The Sun’ll come out tomorrow, and you no longer have to bet your bottom dollar to be sure of it. Google’s DeepMind team released its latest weather prediction model this week, which outperforms a leading traditional weather prediction model across the vast majority of tests put before it.
Where GenCast departs from other diffusion models is that it (obviously) is weather-focused, and “adapted to the spherical geometry of the Earth,” as described by a couple of the paper’s co-authors in a DeepMind blog post.
Traditional weather prediction models like ENS, the leading model from the European Center for Medium-Range Weather Forecasts, make their forecasts by solving physics equations.
The first seeds of GenCast were planted in 2022, but the model published this week includes architectural changes and an improved diffusion setup that made the model better trained to predict weather on Earth, including extreme weather events, up to 15 days out.
Google has been tooling around with weather prediction for a while, and in recent years have made a couple substantive steps towards more precise forecasting using AI methods.
The resolution achieved by GenCast is roughly six times that of NeuralGCM, but that was expected. “NeuralGCM is designed as a general purpose atmospheric model primarily to support climate modelling, whereas the higher resolution of GenCast is often expected for operational medium range forecast models, which is GenCast’s specific target use-case,” Price added. “This is also why we emphasized a wide range of evaluations which are crucial use cases for operational medium range forecasts, like predicting extreme weather.”
In the recent work, the team trained GenCast on historical weather data through 2018, and then tested the model’s ability to predict weather patterns in 2019. GenCast outperformed ENS on 97.2% of targets using different weather variables, with varying lead times before the weather event; with lead times greater than 36 hours, GenCast was more accurate than ENS on 99.8% of targets.
The team also tested GenCast’s ability to forecast the track of a tropical cyclone—specifically Typhoon Hagibis, the costliest tropical cyclone of 2019, which hit Japan that October. GenCast’s predictions were highly uncertain with seven days of lead time, but became more accurate at shorter lead times. As extreme weather generates wetter, heavier rainfall, and hurricanes break records for how quickly they intensify and how early in the season they form, accurate prediction of storm paths will be crucial in mitigating their fiscal and human costs.
“The development of GenCast, a machine learning weather prediction (MLWP) model, marks a significant milestone in the evolution of weather forecasting, as highlighted in the recent Google DeepMind paper,” said an ECMWF spokesperson, in an emailed statement to Gizmodo. “GenCast is one of the latest machine learning models reviewed in a series of high-profile scientific papers about MLWP coming from around the globe, which highlight the ongoing (r)evolution in weather forecasting.”
The ECMWF statement pointed out that the GenCast paper also compared the model’s performance to ENS 11-mile (18-kilometer) resolution. Now five years later, ENS runs at a 5.6-mile (9 km) resolution. “The GenCast paper presents innovative science from a machine learning point of view, but these improvements have got to be tested on how well they perform in extreme weather events to fully appreciate their value,” the statement concluded.

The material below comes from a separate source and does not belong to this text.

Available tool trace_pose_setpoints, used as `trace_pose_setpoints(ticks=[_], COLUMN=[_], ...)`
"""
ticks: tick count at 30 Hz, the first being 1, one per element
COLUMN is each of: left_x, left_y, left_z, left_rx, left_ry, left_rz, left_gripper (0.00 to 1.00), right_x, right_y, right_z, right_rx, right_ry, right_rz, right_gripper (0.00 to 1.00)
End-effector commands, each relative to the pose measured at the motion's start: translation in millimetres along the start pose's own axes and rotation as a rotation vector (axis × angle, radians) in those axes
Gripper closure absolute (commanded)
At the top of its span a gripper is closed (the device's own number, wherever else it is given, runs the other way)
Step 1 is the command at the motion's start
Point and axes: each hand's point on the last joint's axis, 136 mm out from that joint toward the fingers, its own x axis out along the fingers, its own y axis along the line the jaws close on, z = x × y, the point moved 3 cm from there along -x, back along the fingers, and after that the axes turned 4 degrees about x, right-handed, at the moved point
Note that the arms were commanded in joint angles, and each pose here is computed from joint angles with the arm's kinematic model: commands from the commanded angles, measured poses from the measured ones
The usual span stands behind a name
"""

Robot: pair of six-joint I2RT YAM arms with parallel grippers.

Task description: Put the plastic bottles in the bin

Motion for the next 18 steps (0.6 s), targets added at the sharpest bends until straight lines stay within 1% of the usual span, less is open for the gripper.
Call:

“This will enable the wider research and meteorological community to engage with, test, run, and build on our work, accelerating further advances in the field,” Price said. “We have finetuned versions of GenCast to be able to take operational inputs, and so the model could start to be incorporated in operational setting.”
There is not yet a timeline on when GenCast and other models will be operational, though the DeepMind blog noted that the models are “starting to power user experiences on Google Search and Maps.”
12/6 3pm: This story has been updated to include comments from ECMWF.